:: Assignment ::
An exact reprint of the whole listing is what the answer must contain.

________________________

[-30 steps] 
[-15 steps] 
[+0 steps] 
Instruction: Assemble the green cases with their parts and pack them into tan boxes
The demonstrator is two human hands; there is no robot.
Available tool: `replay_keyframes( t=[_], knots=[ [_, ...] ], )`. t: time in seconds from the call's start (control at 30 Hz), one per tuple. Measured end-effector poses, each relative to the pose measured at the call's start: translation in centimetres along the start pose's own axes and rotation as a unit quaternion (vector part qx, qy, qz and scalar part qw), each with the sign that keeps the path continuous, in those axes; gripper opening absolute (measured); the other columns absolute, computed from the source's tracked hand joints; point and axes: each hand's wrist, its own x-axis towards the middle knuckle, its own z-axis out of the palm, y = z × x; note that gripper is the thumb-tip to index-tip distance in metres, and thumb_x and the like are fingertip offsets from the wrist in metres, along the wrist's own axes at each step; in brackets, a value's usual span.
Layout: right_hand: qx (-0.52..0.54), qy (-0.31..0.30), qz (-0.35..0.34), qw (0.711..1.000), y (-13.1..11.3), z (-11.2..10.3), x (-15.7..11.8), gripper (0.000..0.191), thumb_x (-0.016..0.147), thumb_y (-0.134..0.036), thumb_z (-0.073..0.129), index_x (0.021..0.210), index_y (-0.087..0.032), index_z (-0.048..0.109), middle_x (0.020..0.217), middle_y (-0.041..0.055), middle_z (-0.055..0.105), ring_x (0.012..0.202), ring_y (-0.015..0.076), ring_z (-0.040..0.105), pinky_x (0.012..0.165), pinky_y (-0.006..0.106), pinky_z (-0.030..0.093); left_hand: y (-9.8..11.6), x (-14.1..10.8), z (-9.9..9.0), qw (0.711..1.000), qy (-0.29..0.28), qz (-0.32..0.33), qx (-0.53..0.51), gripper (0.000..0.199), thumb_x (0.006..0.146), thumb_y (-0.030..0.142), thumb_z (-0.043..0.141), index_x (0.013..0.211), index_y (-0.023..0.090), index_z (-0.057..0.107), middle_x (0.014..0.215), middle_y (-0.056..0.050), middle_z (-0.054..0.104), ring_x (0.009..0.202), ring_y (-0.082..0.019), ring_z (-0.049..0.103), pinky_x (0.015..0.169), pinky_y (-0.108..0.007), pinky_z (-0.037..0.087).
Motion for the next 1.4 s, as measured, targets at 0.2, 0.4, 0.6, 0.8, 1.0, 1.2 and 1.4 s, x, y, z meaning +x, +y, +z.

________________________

:: Solution to the problem ::
[-30 steps] 
[-15 steps] 
[+0 steps] 
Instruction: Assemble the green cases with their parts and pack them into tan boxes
The demonstrator is two human hands; there is no robot.
Available tool: `replay_keyframes( t=[_], knots=[ [_, ...] ], )`. t: time in seconds from the call's start (control at 30 Hz), one per tuple. Measured end-effector poses, each relative to the pose measured at the call's start: translation in centimetres along the start pose's own axes and rotation as a unit quaternion (vector part qx, qy, qz and scalar part qw), each with the sign that keeps the path continuous, in those axes; gripper opening absolute (measured); the other columns absolute, computed from the source's tracked hand joints; point and axes: each hand's wrist, its own x-axis towards the middle knuckle, its own z-axis out of the palm, y = z × x; note that gripper is the thumb-tip to index-tip distance in metres, and thumb_x and the like are fingertip offsets from the wrist in metres, along the wrist's own axes at each step; in brackets, a value's usual span.
Layout: right_hand: qx (-0.52..0.54), qy (-0.31..0.30), qz (-0.35..0.34), qw (0.711..1.000), y (-13.1..11.3), z (-11.2..10.3), x (-15.7..11.8), gripper (0.000..0.191), thumb_x (-0.016..0.147), thumb_y (-0.134..0.036), thumb_z (-0.073..0.129), index_x (0.021..0.210), index_y (-0.087..0.032), index_z (-0.048..0.109), middle_x (0.020..0.217), middle_y (-0.041..0.055), middle_z (-0.055..0.105), ring_x (0.012..0.202), ring_y (-0.015..0.076), ring_z (-0.040..0.105), pinky_x (0.012..0.165), pinky_y (-0.006..0.106), pinky_z (-0.030..0.093); left_hand: y (-9.8..11.6), x (-14.1..10.8), z (-9.9..9.0), qw (0.711..1.000), qy (-0.29..0.28), qz (-0.32..0.33), qx (-0.53..0.51), gripper (0.000..0.199), thumb_x (0.006..0.146), thumb_y (-0.030..0.142), thumb_z (-0.043..0.141), index_x (0.013..0.211), index_y (-0.023..0.090), index_z (-0.057..0.107), middle_x (0.014..0.215), middle_y (-0.056..0.050), middle_z (-0.054..0.104), ring_x (0.009..0.202), ring_y (-0.082..0.019), ring_z (-0.049..0.103), pinky_x (0.015..0.169), pinky_y (-0.108..0.007), pinky_z (-0.037..0.087).
Motion for the next 1.4 s, as measured, targets at 0.2, 0.4, 0.6, 0.8, 1.0, 1.2 and 1.4 s, x, y, z meaning +x, +y, +z.

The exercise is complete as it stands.